From the listing below, reproduce word for word the part that opens with the line containing "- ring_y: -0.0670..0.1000" and closes with the line containing "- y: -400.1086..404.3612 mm"; reproduce nothing else.
____
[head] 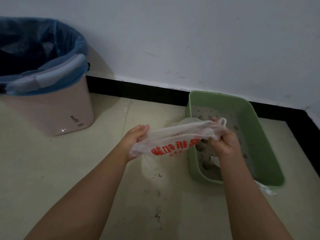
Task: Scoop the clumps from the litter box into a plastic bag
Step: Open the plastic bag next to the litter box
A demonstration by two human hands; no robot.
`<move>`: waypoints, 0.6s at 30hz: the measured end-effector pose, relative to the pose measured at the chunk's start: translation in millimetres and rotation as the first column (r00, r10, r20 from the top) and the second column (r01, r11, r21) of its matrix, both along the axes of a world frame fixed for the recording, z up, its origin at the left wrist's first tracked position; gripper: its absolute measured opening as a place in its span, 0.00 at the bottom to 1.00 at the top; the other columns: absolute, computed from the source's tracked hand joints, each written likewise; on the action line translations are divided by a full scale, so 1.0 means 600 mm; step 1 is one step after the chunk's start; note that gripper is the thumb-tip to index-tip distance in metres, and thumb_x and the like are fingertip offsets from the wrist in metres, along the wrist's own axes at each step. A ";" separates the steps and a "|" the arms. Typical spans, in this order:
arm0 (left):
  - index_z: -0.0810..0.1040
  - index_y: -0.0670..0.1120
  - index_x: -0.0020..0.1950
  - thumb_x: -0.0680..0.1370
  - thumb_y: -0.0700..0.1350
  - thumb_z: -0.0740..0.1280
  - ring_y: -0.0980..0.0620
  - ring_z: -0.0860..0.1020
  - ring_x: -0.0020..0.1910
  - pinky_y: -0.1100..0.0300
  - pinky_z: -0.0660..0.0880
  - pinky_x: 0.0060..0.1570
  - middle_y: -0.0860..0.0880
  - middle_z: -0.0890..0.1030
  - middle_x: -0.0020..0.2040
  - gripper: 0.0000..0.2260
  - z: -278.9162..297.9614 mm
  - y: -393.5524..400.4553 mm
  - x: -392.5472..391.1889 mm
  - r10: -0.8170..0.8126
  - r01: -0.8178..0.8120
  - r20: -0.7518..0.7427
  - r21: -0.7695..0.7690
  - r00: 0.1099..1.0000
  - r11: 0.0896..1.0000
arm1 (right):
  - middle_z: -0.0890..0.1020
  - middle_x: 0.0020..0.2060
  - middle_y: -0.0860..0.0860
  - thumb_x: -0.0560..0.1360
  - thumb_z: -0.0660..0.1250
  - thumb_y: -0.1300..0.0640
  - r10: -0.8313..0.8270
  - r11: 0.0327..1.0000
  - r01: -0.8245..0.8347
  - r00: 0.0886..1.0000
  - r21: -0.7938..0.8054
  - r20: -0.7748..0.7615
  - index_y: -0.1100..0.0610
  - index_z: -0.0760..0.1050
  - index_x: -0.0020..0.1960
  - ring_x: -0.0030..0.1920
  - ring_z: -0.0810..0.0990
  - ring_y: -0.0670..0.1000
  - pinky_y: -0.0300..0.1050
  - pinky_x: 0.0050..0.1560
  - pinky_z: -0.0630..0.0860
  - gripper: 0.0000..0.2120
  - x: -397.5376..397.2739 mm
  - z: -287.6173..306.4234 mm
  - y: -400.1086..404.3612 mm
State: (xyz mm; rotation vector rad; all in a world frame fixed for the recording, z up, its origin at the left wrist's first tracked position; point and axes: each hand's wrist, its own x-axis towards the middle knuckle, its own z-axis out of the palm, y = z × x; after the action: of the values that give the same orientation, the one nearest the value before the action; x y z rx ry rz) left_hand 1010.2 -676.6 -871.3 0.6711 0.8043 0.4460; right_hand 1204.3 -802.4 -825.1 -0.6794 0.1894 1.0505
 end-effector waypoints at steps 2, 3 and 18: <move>0.65 0.44 0.36 0.80 0.37 0.57 0.58 0.73 0.17 0.69 0.73 0.20 0.50 0.74 0.21 0.12 0.001 0.013 -0.012 0.029 -0.028 0.024 -0.035 0.999 0.999 | 0.81 0.26 0.60 0.42 0.81 0.73 0.182 0.982 -0.174 0.978 -0.079 0.104 0.67 0.80 0.33 0.24 0.82 0.52 0.48 0.23 0.79 0.20 0.008 -0.008 -0.015; 0.64 0.44 0.36 0.80 0.35 0.56 0.58 0.73 0.17 0.68 0.73 0.20 0.50 0.75 0.21 0.13 0.002 0.019 -0.016 0.061 -0.059 0.033 -0.061 0.998 0.996 | 0.82 0.27 0.60 0.35 0.82 0.71 0.306 0.946 -0.282 0.938 -0.160 0.161 0.65 0.82 0.31 0.26 0.83 0.53 0.48 0.23 0.79 0.25 0.007 -0.006 -0.022; 0.67 0.42 0.36 0.75 0.29 0.60 0.54 0.76 0.19 0.67 0.76 0.22 0.44 0.73 0.30 0.11 0.031 0.044 -0.022 0.132 -0.100 0.137 -0.223 0.982 0.970 | 0.73 0.15 0.49 0.80 0.54 0.60 0.610 0.709 -0.294 0.712 -0.641 0.348 0.61 0.69 0.35 0.15 0.72 0.43 0.31 0.17 0.69 0.16 0.028 -0.040 -0.030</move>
State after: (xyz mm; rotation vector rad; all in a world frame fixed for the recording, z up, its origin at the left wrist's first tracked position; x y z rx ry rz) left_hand 996.8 -650.2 -852.9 0.3853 0.7377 0.5020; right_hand 1221.1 -820.5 -849.2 -1.5996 -0.2166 1.2603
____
**ANSWER FOR THE TASK:**
  - ring_y: -0.0670..0.1000
  - pinky_y: -0.0300..0.1050
  - pinky_x: 0.0050..0.1560
  - pinky_z: -0.0630..0.0860
  - gripper: 0.0000..0.2120
  - x: -397.5376..397.2739 mm
  - z: -287.6173..306.4234 mm
  - y: -400.1086..404.3612 mm

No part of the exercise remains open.